つまり、僕らが「過去」を以って思考するのは無駄で、今「食べたい」が行動の源であり、それにそって支援することが大事であることは言うまでもないことですが、
脳は病気によって「食べたことを過去に起き去りにします」が、お腹の方はある程度の時間「食べたことを途切らすことなく今に引き継いでいく進行形」ですから、
できあがった料理を目の前にして、それを口に運んだとしても、食べきれるかどうかは「ハラ次第」ということになります。
だから、そこまで描いて支援することが必要なんですが、逆にそこまで描くと支援する側は「きっと、食べきれないんじゃないか」と食べたことを憶えているだけに「過去」をひきずってしまい「少量にしておこう」的発想になりがちです。
でも、今、本人が食べたい分だけを又、他者と相違ない分量を本人の目(脳)に映らせてあげることも支援策だということを忘れないようにしないといけません。
職員さんが「さっきあれだけ食べたから、きっと、食べきれないんじゃない」と先回りしてしまった結果「私だけ量が少ない」と訴えにきた入居者がいましたもんね。
ズレを生まないために毎回皆さんに給与を渡す
先日開催した注文をまちがえる料理店では、1日3回転(1時間半のお客様入れ替え方式)営業しましたが、認知症の状態にある方の中には、1回目だけ就労して帰る方もいれば1回目2回目を連続就労して帰る方もいました。
就労に対する対価として当然のこととして「給与を支給」させていただきましたが、連続して就労していただいた方には「1・2回分まとめて2回目終了時に手渡す」のではなく、1回ずつ支給することにしました。
これも「今、他者と一緒に受け取る」ことを大事にしたということで「あとでまとめて支給しますね」は瞬間的に納得されたとしても、周りの人が給与袋をもって喜ばれている中で「自分はもらえていない」とズレを生じかねず、それを予測して「ときどきの今を大事にした」ということです。
こうしたことを侮ってはならず、こうした「ズレ」を生じさせると、僕らが思いもしない言動につながってしまいかねず、そこまで想定したうえで行動することが必要です。
又、経験的にですが、こうしたときの言動も、本人の側からみれば「おっしゃる通り、その通りだな」と思えることだらけで、そのことを描くからこそ配慮するということです。
この場合で言えば、毎回給与を受け取って悪い気を抱く方はいないでしょうが「もらえない」となると不快感を抱かれるのは当たり前のことですからね。
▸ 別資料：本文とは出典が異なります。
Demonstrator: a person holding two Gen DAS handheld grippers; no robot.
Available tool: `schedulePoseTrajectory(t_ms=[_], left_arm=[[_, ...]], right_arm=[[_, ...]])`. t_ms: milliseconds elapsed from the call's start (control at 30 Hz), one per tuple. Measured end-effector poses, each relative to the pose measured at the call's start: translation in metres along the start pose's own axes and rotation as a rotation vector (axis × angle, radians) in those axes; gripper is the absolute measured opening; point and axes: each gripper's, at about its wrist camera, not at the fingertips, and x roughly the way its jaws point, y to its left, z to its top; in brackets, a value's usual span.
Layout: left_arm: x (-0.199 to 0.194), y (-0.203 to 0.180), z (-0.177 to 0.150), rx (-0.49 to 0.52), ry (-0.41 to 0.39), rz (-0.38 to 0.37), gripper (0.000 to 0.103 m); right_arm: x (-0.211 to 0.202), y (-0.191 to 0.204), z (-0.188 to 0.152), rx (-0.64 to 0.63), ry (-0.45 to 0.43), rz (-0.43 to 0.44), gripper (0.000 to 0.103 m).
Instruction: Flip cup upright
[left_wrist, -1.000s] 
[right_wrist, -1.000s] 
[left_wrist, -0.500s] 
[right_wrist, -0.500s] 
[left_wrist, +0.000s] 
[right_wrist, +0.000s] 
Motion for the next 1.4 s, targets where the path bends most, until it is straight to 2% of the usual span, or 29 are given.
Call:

不謹慎ながら僕は、脳が病気によって「過去からつなげられなくなる・未来とつなげられなくなる」状態になるというのは「今を生きる」という極めてシンプルな状態になれるということであり
「過去や未来とつながってしまう一般的な脳の状態よりも豊かなことかもしれない」と思っていますが、
その分だけ「過去や未来とつながっていたい」と願ってもつながり切れない状態で且つ、自分の意思に基づいていない状態だということを思えば、表現しきれない大変な状態だとも思っています。
追伸
9月20・21日の両日開催した「注文をまちがえる料理店」へのお力添えをいただき、ありがとうございました。
おかげさまで、事故なく終えることができましたし物語をたくさん産みだすことができました。
この場をお借りしてお礼を申し上げます。
21日は、2017年に初めて取り組んで以降、初の事ですが、私たちの呼びかけに応えていただいた全国34か所の方々と同日開催させていただくことができました。
きっと、全国各地で物語を産み出していることでしょう。
改めてご紹介させていただけるのではないかと思っています。
本当に、ありがとうございました。